Several African countries including South Africa voted in favour of the declaration, breaking with African governments' traditional reluctance to recognise indigenous peoples.

Canada, which refused to back the declaration, has faced a long campaign by Survival over its treatment of the Innu people of Labrador and Quebec. Over the last 40 years, the Innu have been moved from their land and made to live in settled communities. The new communities are marked by extremely high levels of alcoholism, petrol-sniffing amongst children, violence, and record levels of suicides.
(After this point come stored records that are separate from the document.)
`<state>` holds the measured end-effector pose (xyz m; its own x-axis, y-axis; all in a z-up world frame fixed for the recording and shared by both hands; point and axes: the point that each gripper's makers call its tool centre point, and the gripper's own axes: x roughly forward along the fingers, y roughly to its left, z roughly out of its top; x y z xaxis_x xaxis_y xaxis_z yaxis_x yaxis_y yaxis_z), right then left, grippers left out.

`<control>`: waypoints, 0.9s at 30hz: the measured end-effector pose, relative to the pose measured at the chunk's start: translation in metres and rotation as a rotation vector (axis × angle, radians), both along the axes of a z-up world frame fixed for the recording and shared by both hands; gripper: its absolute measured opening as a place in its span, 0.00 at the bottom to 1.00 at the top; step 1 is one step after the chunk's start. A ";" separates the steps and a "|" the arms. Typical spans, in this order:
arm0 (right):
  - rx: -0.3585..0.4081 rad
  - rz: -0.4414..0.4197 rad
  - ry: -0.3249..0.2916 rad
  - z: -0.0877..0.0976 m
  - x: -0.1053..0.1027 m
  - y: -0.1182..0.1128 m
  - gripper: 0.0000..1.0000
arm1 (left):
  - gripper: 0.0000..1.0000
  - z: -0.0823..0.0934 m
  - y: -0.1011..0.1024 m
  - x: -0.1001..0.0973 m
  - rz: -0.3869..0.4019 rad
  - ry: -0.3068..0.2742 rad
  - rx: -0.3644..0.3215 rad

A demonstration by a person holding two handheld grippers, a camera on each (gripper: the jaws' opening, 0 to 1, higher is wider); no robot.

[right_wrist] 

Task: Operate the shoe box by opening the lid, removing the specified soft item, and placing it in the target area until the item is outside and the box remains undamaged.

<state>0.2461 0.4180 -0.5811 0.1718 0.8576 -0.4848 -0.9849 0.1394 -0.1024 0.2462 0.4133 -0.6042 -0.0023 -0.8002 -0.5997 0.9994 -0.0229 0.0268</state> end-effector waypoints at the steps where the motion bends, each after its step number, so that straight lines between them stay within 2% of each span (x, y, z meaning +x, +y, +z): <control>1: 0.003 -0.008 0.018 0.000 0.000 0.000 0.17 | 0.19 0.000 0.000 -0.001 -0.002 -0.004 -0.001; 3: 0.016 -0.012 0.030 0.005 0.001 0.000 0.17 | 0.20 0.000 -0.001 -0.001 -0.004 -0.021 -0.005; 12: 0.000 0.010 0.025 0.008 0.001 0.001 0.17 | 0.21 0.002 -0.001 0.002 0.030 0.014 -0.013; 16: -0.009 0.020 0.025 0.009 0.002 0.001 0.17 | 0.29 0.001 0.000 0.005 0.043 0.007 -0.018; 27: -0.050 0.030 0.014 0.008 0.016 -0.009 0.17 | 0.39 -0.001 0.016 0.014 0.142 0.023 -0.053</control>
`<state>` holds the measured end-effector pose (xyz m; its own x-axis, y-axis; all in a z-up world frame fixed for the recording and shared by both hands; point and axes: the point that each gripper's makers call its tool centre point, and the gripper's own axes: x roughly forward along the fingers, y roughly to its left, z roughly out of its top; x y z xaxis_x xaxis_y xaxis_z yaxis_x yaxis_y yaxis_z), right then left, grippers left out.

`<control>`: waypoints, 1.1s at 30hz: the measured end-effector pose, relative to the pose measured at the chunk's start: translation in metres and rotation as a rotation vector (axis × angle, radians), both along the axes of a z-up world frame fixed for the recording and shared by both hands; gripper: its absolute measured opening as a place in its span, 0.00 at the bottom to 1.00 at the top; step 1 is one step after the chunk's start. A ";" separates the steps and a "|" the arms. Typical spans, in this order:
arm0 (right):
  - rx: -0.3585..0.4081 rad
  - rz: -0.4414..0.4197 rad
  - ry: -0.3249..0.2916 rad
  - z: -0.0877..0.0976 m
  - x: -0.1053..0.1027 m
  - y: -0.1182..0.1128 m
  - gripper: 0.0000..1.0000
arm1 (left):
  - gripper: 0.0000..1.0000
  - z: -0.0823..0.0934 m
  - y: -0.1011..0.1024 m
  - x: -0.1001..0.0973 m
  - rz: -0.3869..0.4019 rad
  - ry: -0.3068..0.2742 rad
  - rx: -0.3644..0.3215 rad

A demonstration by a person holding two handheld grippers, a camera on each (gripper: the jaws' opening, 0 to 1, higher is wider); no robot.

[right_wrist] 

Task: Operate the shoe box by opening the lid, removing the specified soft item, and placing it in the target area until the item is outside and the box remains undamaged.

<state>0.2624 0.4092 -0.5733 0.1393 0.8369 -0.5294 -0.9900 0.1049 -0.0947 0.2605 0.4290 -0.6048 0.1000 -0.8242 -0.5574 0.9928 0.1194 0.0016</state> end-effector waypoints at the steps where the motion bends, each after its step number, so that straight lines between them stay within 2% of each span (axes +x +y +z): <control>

Survival's director Stephen Corry said today, 'A UN declaration of indigenous peoples' rights is long overdue and it's encouraging that many of the former colonial powers, together with South Africa, finally supported this very progressive move. What is really dismaying is that Canada decided to join with Russia in opposing the draft declaration. Canada's treatment of many of its indigenous peoples is very shabby indeed and they will feel further discriminated against by their government's actions at the UN.'

The declaration was first discussed over 20 years ago. It will now move to the UN General Assembly, where member countries are expected to vote on it later this year. The Council recommended that the General Assembly approve the declaration.

If approved, the declaration would set a benchmark against which countries' treatment of tribal peoples can be judged; it is not legally binding. The declaration recognizes the rights of indigenous peoples to their land and to live as they wish. It also affirms that, for example, they should not be moved from their lands without their free and informed consent.